After early surge, murders trending down in Mobile in 2022

MOBILE, Ala. (WALA) – After a wave of killings that continued where a bloody 2021 left off, violence has suddenly subsided over the past three months in the port city.

Last year saw the highest number of intentional killings in a decade, and Mobile was ahead of that year’s pace halfway through. Year-to-date, Mobile has recorded 33 homicides, up from 42 at the same time last year. Mobile Police Chief Paul Prine said the random nature of homicides makes it difficult to predict them. But he said the department had stepped up patrols in high-crime areas and tried to address a labor shortage.

“We can have an effect on the number of homicides by targeting those who tend to commit violent crimes in our community,” he told FOX10 News. “And so we were very successful in doing that.”

Prine warned that the current downtrend can quickly rise again for no apparent reason. But he added that there are other encouraging trends. Since the beginning of the year, armed robberies have decreased by 26% compared to the same period last year. Assaults involving shooting are down 9%. And shootings into cars and buildings have decreased by 10%.

The city has held several community events in an effort to engage the public and provide resources to stressed communities. It’s part of Operation Echo Stopm, a comprehensive violence prevention initiative that Prine credits with reducing crime.

The city reported this week that a gunshot detection system part of Echo Stop has alerted police to 179 gunshot incidents since it went live in July.

“We made a few arrests; probably not as much as we would like,” he said. “However, I will tell you that the detection program, itself, certainly picks up the shots, and we respond to them.”

Some community activists said they thought their anti-violence message was getting through.

“This is the result of a partnership between law enforcement and our community,” said Reverend Marvin Charles Lue Jr., chief servant and publisher of Stewart Memorial CME Church on Marlin Luther Avenue. King Jr.” This is the result of our community standing up and saying, ‘Listen, we’re going to live,’ and becoming more involved in the lives of our citizens and in the lives of our neighbors.

Lue, who is also a community organizer for the Faith in Action Alabama mobile hub, offered another possible reason for the downward trend — the waning effects of the COVID-19 pandemic.
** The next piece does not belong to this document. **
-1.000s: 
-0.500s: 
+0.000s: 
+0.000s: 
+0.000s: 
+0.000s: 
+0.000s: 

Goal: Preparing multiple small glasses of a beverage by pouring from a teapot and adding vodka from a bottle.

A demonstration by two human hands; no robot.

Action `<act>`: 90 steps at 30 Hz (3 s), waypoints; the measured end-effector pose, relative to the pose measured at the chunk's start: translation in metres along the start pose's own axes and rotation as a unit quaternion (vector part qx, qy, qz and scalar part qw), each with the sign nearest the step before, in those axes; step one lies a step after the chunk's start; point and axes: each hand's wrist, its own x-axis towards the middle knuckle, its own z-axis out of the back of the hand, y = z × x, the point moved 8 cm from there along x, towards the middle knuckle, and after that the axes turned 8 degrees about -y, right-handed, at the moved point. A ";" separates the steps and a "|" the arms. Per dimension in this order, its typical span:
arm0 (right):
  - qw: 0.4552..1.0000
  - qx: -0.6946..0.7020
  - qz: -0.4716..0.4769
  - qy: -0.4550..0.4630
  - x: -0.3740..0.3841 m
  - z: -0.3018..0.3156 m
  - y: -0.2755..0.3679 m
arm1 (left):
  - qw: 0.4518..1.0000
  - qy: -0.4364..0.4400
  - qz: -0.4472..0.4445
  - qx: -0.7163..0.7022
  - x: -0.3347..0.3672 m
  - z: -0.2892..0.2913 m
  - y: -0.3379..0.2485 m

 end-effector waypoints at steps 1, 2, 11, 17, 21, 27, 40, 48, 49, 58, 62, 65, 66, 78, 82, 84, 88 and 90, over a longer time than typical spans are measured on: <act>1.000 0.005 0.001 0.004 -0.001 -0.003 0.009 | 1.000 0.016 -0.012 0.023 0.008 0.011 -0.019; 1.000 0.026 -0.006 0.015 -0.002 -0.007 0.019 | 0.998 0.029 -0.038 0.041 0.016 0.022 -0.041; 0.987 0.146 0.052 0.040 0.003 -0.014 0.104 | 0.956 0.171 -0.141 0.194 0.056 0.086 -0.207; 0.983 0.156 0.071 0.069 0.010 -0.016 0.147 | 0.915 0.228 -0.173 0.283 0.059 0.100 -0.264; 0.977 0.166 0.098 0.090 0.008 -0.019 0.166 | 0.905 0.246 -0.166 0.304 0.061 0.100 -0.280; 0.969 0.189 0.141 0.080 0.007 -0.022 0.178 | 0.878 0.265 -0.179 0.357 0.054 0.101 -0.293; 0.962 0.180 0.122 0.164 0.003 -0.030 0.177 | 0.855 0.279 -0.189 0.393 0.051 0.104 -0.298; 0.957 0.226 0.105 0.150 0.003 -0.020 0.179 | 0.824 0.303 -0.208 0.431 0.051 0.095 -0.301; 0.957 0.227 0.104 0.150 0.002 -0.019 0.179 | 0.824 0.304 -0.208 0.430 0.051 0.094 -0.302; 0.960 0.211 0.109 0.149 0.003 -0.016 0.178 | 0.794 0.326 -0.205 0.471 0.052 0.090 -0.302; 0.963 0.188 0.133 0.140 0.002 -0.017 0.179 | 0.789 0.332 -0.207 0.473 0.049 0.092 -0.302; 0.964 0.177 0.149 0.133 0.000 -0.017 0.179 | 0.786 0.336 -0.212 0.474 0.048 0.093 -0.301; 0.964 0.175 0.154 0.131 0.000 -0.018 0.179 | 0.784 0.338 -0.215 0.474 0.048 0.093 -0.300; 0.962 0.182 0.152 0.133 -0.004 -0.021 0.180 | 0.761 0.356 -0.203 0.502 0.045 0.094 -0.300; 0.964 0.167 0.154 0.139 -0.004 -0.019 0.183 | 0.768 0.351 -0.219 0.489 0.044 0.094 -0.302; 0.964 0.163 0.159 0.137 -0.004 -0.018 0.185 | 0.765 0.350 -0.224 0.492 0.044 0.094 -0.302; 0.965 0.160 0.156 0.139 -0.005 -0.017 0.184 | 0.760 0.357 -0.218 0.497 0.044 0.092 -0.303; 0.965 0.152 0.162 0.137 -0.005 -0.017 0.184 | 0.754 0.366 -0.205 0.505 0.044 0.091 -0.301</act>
He said the anxiety and depression he caused contributed to the violence.

Lue also said he believes police-community relations have improved in recent years.

“There is still a lot of work to do,” he said. “There is still a lot of confidence to build. But we are taking it one step at a time.

Prine said the police rely on the cooperation of the community. He said people are often hesitant to call the police about matters they consider trivial.

“But that’s what we get paid for,” he says. “We get paid to come and see things whether or not there’s a crime going on.”

Prine said he’s glad violent crime is moving in the right direction, but he’s realistic that it might not last.

“With crime, there are always ebbs and flows,” he said, adding that for now, “I think we are winning and doing a good job.”